Mohon tunggu...
Stephen G. Walangare
Stephen G. Walangare Mohon Tunggu... -
Akun Diblokir

Akun ini diblokir karena melanggar Syarat dan Ketentuan Kompasiana.
Untuk informasi lebih lanjut Anda dapat menghubungi kami melalui fitur bantuan.

Kunang-kunang kebenaran di langit malam.

Selanjutnya

Tutup

Humaniora Pilihan

Kejamakan Allah dalam Kejadian 1:26-27

29 Juni 2016   21:33 Diperbarui: 31 Juli 2018   23:49 228
+
Laporkan Konten
Laporkan Akun
Kompasiana adalah platform blog.
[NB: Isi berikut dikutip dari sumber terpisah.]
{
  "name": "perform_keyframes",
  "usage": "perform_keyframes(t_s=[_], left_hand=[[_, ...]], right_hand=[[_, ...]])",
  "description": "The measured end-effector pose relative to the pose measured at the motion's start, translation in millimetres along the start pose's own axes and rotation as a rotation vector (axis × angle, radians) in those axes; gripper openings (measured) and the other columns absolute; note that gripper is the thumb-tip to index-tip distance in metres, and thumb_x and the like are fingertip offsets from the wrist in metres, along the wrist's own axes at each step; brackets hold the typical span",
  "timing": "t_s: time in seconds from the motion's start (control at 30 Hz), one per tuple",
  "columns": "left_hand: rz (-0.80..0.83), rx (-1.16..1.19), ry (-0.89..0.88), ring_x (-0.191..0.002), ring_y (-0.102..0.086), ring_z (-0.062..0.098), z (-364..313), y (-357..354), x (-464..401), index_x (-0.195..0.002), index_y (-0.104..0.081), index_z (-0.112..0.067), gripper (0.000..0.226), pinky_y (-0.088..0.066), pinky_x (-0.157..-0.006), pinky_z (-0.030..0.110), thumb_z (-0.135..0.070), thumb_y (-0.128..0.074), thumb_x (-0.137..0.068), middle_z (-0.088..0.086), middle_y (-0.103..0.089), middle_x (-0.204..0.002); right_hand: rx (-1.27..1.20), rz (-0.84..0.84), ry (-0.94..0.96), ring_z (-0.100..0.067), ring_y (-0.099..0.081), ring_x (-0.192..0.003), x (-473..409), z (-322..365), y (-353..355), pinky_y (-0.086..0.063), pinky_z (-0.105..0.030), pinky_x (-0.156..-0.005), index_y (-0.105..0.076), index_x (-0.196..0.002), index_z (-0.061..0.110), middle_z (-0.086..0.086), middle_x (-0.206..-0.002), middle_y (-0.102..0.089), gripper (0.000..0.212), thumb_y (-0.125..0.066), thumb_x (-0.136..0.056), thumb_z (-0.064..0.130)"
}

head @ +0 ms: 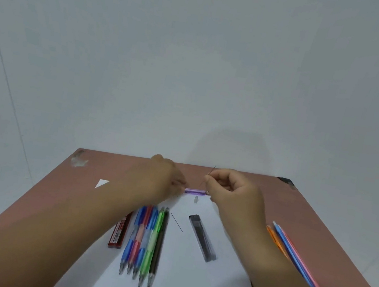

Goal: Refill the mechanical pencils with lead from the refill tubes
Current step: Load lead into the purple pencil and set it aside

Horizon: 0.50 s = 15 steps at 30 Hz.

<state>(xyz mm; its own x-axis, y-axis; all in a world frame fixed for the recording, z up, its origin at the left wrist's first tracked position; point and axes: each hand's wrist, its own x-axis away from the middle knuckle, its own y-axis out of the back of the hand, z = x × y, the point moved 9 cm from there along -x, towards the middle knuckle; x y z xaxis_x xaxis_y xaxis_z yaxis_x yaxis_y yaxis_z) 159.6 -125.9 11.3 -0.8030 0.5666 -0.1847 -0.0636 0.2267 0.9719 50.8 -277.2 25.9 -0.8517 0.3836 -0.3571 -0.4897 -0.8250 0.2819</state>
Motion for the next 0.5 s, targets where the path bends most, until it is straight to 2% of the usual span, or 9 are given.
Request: perform_keyframes(t_s=[0.13, 0.23, 0.3, 0.37, 0.47, 0.5], left_hand=[[-0.061, 0.015, -0.01, -0.111, -0.044, 0.014, 7.3, -0.8, 4.7, -0.115, -0.072, -0.038, 0.023, -0.046, -0.091, 0.034, -0.038, -0.056, -0.098, -0.013, -0.063, -0.113], [-0.13, 0.058, 0.007, -0.099, -0.054, 0.013, 17.8, 8.9, 10.6, -0.103, -0.074, -0.035, 0.014, -0.051, -0.083, 0.035, -0.034, -0.062, -0.096, -0.012, -0.065, -0.096], [-0.169, 0.111, 0.046, -0.084, -0.06, 0.012, 25.7, 18.2, 17.3, -0.098, -0.073, -0.034, 0.009, -0.055, -0.076, 0.038, -0.038, -0.066, -0.094, -0.013, -0.064, -0.084], [-0.192, 0.127, 0.079, -0.081, -0.059, 0.01, 28.7, 28.6, 28.3, -0.104, -0.071, -0.029, 0.015, -0.054, -0.075, 0.034, -0.039, -0.063, -0.096, -0.011, -0.065, -0.09], [-0.289, 0.099, 0.057, -0.088, -0.059, 0.006, 27.3, 41.9, 51.8, -0.117, -0.065, -0.027, 0.021, -0.044, -0.071, 0.014, -0.035, -0.053, -0.102, -0.01, -0.066, -0.106], [-0.322, 0.125, 0.051, -0.088, -0.061, 0.006, 26.0, 44.8, 60.4, -0.118, -0.065, -0.028, 0.022, -0.046, -0.072, 0.015, -0.036, -0.053, -0.102, -0.01, -0.068, -0.107]], right_hand=[[-0.048, 0.007, -0.006, -0.007, -0.07, -0.081, 0.3, 0.7, -1.6, -0.062, -0.044, -0.079, -0.076, -0.084, 0.033, 0.014, -0.081, -0.074, 0.007, -0.074, -0.089, 0.028], [-0.092, 0.017, 0.001, -0.005, -0.069, -0.079, 2.8, 6.3, -1.6, -0.061, -0.034, -0.076, -0.076, -0.083, 0.029, 0.013, -0.081, -0.074, 0.009, -0.074, -0.09, 0.023], [-0.142, 0.017, 0.02, -0.006, -0.068, -0.08, 6.1, 13.9, -0.2, -0.056, -0.027, -0.074, -0.076, -0.082, 0.029, 0.011, -0.082, -0.074, 0.01, -0.075, -0.089, 0.022], [-0.185, 0.007, 0.052, -0.008, -0.069, -0.085, 9.9, 22.8, 2.4, -0.056, -0.026, -0.076, -0.076, -0.083, 0.03, 0.012, -0.084, -0.074, 0.008, -0.076, -0.089, 0.024], [-0.243, 0.006, 0.092, -0.006, -0.069, -0.09, 17.2, 35.0, 3.7, -0.053, -0.022, -0.077, -0.075, -0.089, 0.03, 0.012, -0.088, -0.074, 0.005, -0.074, -0.091, 0.026], [-0.26, 0.022, 0.108, -0.007, -0.07, -0.091, 20.1, 39.3, 2.0, -0.055, -0.023, -0.077, -0.075, -0.091, 0.029, 0.011, -0.089, -0.074, 0.004, -0.073, -0.092, 0.026]])
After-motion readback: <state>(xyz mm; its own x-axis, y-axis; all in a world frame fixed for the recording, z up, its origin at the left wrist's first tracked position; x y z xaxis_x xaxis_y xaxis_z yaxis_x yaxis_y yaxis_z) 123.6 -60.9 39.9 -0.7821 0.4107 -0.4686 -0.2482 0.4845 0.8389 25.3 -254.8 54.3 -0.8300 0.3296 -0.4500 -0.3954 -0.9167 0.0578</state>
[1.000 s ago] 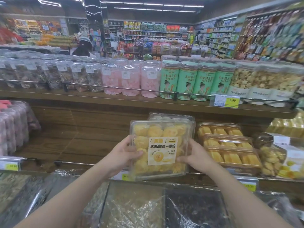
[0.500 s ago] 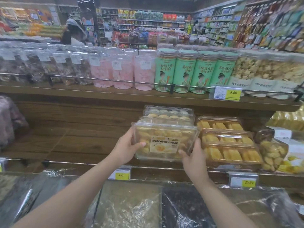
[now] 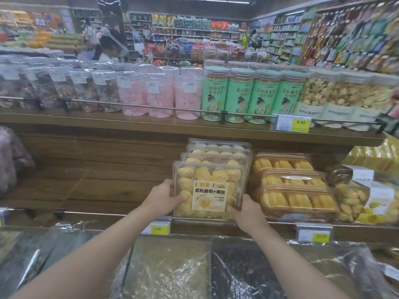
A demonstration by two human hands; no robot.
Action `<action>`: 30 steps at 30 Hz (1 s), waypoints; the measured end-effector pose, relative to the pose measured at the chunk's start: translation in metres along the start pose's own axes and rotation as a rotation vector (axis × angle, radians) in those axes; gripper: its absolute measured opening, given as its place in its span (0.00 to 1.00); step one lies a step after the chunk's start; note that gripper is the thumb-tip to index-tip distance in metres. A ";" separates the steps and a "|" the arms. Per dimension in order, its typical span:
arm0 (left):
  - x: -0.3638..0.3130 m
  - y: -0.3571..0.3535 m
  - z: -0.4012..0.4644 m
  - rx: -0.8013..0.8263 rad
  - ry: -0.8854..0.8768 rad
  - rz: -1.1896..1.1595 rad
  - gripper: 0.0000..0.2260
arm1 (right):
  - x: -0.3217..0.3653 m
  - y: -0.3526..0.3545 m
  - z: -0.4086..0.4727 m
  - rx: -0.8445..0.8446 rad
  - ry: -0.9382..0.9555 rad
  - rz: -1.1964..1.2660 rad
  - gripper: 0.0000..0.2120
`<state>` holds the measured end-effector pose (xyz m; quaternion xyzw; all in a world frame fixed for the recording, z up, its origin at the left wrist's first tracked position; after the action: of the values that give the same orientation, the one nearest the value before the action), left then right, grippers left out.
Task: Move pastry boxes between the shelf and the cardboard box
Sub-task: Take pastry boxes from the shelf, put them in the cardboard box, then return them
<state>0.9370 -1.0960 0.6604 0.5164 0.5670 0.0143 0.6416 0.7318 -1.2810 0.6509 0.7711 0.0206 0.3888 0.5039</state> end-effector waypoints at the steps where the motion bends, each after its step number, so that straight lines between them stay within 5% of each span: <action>1: -0.001 0.003 -0.002 0.014 0.002 0.058 0.24 | 0.000 0.004 -0.002 0.010 -0.006 -0.021 0.18; 10: -0.039 0.042 -0.042 0.062 -0.055 0.439 0.24 | 0.037 0.060 -0.030 0.136 0.047 -0.271 0.29; 19: -0.092 0.045 -0.109 0.116 -0.190 0.545 0.23 | 0.045 0.109 -0.090 0.071 0.228 -0.513 0.34; 30: -0.136 -0.007 -0.154 0.254 -0.380 0.585 0.24 | -0.004 0.135 -0.187 0.013 0.071 -0.499 0.34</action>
<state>0.7704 -1.0815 0.7797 0.7257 0.2633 0.0303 0.6350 0.5643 -1.2066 0.7916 0.7312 0.2306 0.2791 0.5782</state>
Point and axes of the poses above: each hand's wrist, its own z-axis towards the middle knuckle, its own y-axis out of the back of the hand, x = y × z, the point moved 6 cm from there along z, towards the middle knuckle, and after that the axes turned 4 degrees about -z, right-handed, at the moved point
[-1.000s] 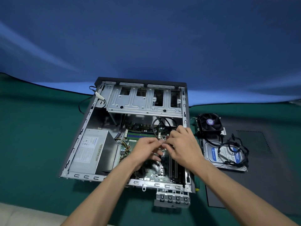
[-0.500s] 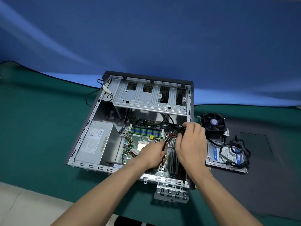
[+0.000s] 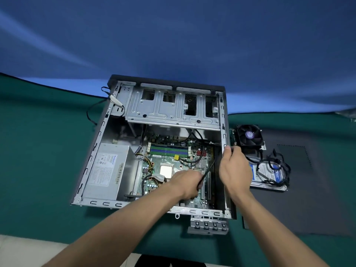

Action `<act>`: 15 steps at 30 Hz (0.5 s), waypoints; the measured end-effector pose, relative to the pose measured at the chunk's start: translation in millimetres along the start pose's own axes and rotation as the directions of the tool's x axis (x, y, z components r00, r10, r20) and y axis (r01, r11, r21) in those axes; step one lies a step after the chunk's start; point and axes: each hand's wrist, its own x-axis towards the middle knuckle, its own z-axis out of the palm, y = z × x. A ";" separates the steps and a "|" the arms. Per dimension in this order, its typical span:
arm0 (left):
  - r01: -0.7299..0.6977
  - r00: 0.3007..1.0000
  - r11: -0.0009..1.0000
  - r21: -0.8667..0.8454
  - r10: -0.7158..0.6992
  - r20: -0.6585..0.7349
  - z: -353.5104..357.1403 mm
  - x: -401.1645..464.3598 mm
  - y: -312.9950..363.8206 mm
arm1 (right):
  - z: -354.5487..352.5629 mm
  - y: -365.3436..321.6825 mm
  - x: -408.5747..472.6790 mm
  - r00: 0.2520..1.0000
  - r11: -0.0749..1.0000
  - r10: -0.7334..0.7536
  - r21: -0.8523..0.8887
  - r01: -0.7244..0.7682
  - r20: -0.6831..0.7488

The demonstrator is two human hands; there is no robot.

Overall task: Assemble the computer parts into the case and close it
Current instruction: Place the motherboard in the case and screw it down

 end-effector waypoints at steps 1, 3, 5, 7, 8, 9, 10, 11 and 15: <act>-0.009 0.999 1.000 0.030 0.008 0.042 1.0 0.6 0.5 | -0.2 0.0 -0.2 1.000 1.000 0.017 0.006 -0.017 0.003; -0.029 0.995 0.996 0.084 0.020 0.101 3.0 1.6 0.4 | 0.2 -0.6 -0.5 0.999 0.999 0.047 0.010 -0.047 0.012; -0.051 0.993 0.993 0.109 0.039 0.107 4.2 4.2 -0.9 | 0.4 -0.5 -2.0 0.996 0.997 0.082 0.014 -0.082 0.024; -0.064 0.995 0.994 0.092 0.056 0.083 4.7 6.9 -0.5 | 0.0 0.0 -5.1 0.990 0.990 0.136 0.028 -0.137 0.034; -0.071 0.995 0.995 0.070 0.066 0.075 5.1 8.3 -0.4 | -0.3 0.7 -7.2 0.986 0.986 0.162 0.037 -0.163 0.029; -0.067 0.995 0.997 0.025 0.065 0.081 6.3 10.0 -0.9 | -0.5 1.9 -9.4 0.983 0.982 0.185 0.046 -0.186 0.018; -0.058 0.992 0.998 -0.028 0.061 0.109 7.0 10.6 -1.3 | -0.6 3.1 -11.6 0.979 0.978 0.204 0.053 -0.204 0.004; -0.052 0.986 0.996 -0.076 0.063 0.155 7.9 10.9 -2.0 | -0.6 4.0 -13.6 0.976 0.975 0.217 0.057 -0.216 -0.011; -0.034 0.960 0.984 -0.173 0.081 0.270 11.2 12.6 -4.9 | -2.9 2.8 -15.4 0.979 0.980 0.197 0.010 -0.197 -0.049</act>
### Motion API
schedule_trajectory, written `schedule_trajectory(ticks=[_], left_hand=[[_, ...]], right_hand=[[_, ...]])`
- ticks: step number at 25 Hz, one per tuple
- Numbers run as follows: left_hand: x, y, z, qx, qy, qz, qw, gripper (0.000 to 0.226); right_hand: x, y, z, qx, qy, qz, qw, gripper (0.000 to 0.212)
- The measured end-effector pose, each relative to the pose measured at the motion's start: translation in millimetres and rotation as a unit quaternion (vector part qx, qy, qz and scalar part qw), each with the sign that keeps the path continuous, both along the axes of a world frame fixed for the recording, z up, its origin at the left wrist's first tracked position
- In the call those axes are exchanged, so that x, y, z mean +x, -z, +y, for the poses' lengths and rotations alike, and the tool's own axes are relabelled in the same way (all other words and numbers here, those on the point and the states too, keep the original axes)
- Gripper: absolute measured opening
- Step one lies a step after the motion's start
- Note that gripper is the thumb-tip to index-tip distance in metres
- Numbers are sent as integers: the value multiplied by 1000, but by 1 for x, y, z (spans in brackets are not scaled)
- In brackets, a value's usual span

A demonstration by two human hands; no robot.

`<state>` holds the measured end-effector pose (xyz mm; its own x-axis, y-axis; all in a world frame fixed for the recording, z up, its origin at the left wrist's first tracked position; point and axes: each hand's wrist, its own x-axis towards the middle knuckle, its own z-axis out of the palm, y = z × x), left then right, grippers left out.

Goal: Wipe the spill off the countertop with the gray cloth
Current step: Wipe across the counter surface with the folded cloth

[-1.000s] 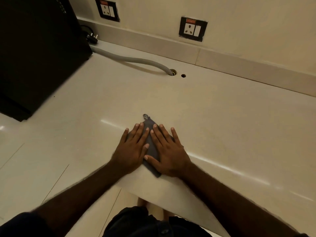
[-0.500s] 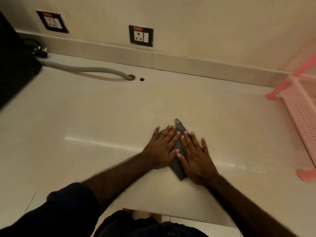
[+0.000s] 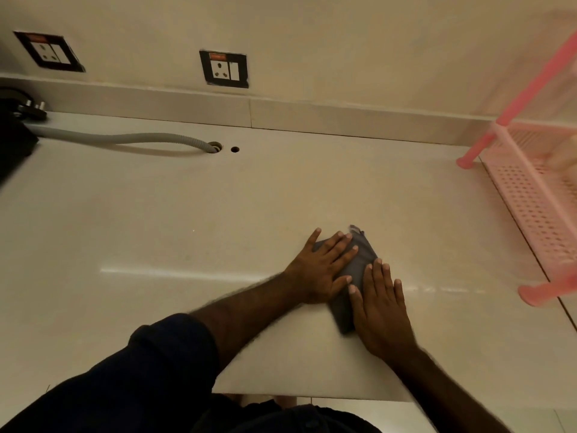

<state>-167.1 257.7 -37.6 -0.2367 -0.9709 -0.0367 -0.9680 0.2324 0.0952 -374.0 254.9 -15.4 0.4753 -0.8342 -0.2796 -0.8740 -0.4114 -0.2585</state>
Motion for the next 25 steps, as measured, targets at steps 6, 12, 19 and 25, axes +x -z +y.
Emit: schedule_trajectory(ticks=[6,12,19,25], left_hand=[[76,-6,-25,11,-67,-42,997,67],[168,-15,23,24,-162,-63,984,67],[214,-13,156,17,-325,-54,944,67],[172,-9,229,53,-422,-4,905,69]], right_hand=[[102,0,-51,8,10,-18,1000,77],[192,4,-42,-4,-128,-55,990,78],[270,1,24,-18,-330,-60,942,78],[250,3,70,-24,-423,-73,903,78]])
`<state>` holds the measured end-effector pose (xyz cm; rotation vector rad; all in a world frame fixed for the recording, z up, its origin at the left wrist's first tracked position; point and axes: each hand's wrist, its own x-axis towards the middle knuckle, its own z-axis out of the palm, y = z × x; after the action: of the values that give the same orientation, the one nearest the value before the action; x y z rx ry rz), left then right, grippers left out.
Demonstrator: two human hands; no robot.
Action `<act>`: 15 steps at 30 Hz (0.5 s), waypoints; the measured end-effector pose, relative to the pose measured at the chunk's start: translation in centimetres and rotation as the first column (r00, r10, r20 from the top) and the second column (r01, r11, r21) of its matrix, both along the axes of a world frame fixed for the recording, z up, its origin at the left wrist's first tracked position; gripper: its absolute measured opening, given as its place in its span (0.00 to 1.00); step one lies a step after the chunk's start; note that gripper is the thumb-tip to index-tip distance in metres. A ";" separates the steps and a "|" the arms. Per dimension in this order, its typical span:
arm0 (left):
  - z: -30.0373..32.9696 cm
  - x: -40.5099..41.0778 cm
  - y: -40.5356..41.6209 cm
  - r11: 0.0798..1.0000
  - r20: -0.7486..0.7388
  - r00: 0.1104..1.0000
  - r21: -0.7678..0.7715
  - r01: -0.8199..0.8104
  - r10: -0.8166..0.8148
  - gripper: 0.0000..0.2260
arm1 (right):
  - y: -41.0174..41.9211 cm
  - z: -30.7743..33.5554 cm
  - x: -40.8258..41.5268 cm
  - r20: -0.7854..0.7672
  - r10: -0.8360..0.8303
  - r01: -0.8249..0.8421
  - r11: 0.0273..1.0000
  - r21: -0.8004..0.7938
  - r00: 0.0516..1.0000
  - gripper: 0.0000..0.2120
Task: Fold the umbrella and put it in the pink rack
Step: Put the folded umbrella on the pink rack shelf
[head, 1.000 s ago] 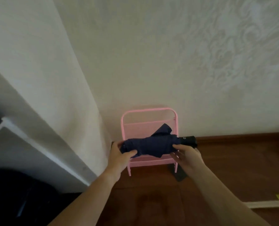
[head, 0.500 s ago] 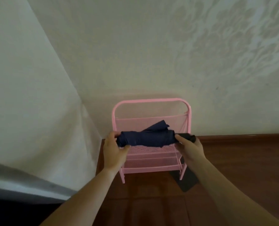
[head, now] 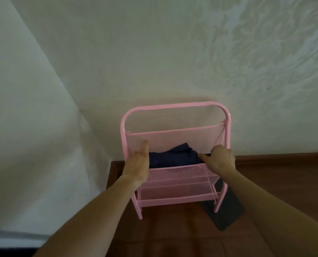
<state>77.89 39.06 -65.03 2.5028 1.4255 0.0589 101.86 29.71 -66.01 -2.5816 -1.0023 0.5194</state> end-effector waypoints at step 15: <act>-3.5 -1.3 0.1 0.957 -0.204 0.935 -0.027 0.290 -0.289 0.18 | -0.5 -3.7 -1.6 -0.057 0.061 -0.062 0.998 -0.011 0.996 0.19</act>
<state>76.62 39.13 -68.54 2.7598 1.1060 -0.2617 100.25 29.23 -69.74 -2.5388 -1.0654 0.6133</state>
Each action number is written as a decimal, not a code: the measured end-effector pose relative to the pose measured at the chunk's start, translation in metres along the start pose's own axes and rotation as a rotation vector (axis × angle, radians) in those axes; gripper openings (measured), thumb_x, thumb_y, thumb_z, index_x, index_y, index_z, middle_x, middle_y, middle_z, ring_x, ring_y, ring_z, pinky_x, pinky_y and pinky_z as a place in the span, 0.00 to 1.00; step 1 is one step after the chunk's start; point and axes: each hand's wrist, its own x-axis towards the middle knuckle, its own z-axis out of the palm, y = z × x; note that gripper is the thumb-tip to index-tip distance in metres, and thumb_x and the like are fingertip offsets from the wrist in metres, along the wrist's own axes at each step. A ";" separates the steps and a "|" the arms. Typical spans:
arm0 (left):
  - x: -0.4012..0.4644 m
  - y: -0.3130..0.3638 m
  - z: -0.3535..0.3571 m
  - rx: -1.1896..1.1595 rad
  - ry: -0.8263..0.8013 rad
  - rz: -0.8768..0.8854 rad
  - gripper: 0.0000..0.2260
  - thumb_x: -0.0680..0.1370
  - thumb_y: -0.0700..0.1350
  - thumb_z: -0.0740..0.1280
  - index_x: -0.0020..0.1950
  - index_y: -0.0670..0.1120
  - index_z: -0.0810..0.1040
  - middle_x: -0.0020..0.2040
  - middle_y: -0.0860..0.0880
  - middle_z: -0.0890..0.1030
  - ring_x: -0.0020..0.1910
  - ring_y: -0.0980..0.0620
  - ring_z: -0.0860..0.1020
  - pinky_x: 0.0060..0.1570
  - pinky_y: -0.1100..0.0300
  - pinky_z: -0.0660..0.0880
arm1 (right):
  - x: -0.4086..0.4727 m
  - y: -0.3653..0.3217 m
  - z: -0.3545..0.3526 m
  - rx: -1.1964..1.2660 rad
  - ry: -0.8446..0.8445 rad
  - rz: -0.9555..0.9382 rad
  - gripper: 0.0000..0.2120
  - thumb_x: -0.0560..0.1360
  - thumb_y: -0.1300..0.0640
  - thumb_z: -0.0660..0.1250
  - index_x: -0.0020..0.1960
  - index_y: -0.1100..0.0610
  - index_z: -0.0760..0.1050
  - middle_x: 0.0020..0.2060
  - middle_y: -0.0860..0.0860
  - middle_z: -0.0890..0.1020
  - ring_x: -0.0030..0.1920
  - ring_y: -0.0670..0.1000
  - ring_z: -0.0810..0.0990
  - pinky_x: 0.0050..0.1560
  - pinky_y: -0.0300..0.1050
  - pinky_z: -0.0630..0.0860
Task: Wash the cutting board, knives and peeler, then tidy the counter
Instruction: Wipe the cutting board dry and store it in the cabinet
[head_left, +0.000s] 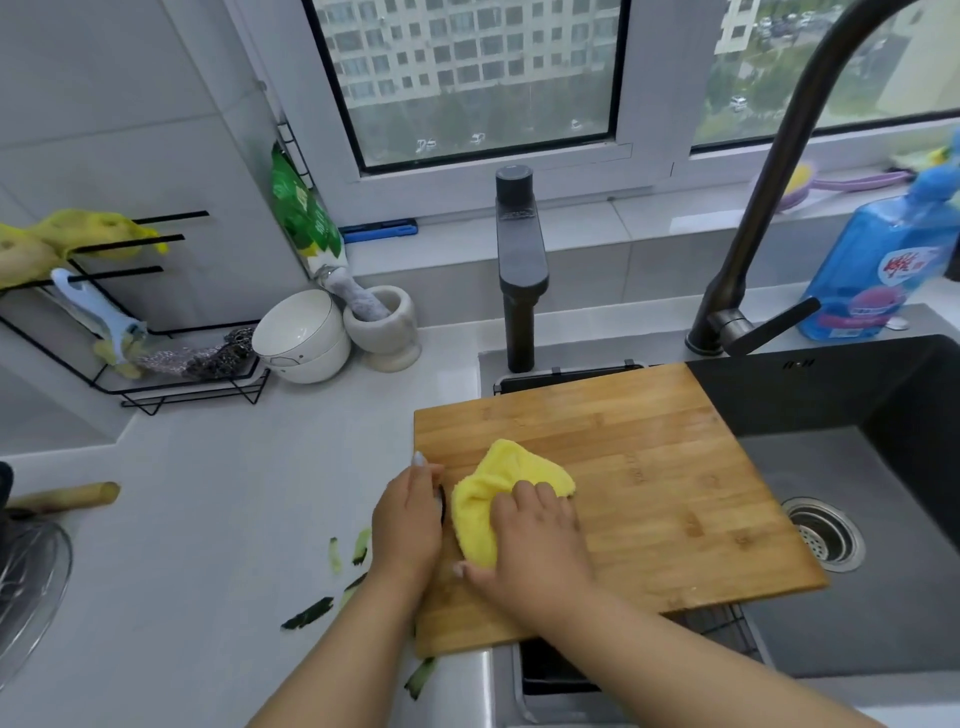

Konten ini menjadi tanggung jawab bloger dan tidak mewakili pandangan redaksi Kompas.

Bentuk jamak “Kita” dalam ucapan Allah di Kejadian 1:26 merupakan sesuatu yang layak dicermati. Orang Israel adalah pengikut monoteisme yang ketat. Mereka hanya mengakui satu Allah yang esa, yaitu TUHAN (Ul. 6:4). Mengapa dalam kitab suci mereka (yang juga kita terima otoritasnya) terdapat rujukan jamak untuk Allah?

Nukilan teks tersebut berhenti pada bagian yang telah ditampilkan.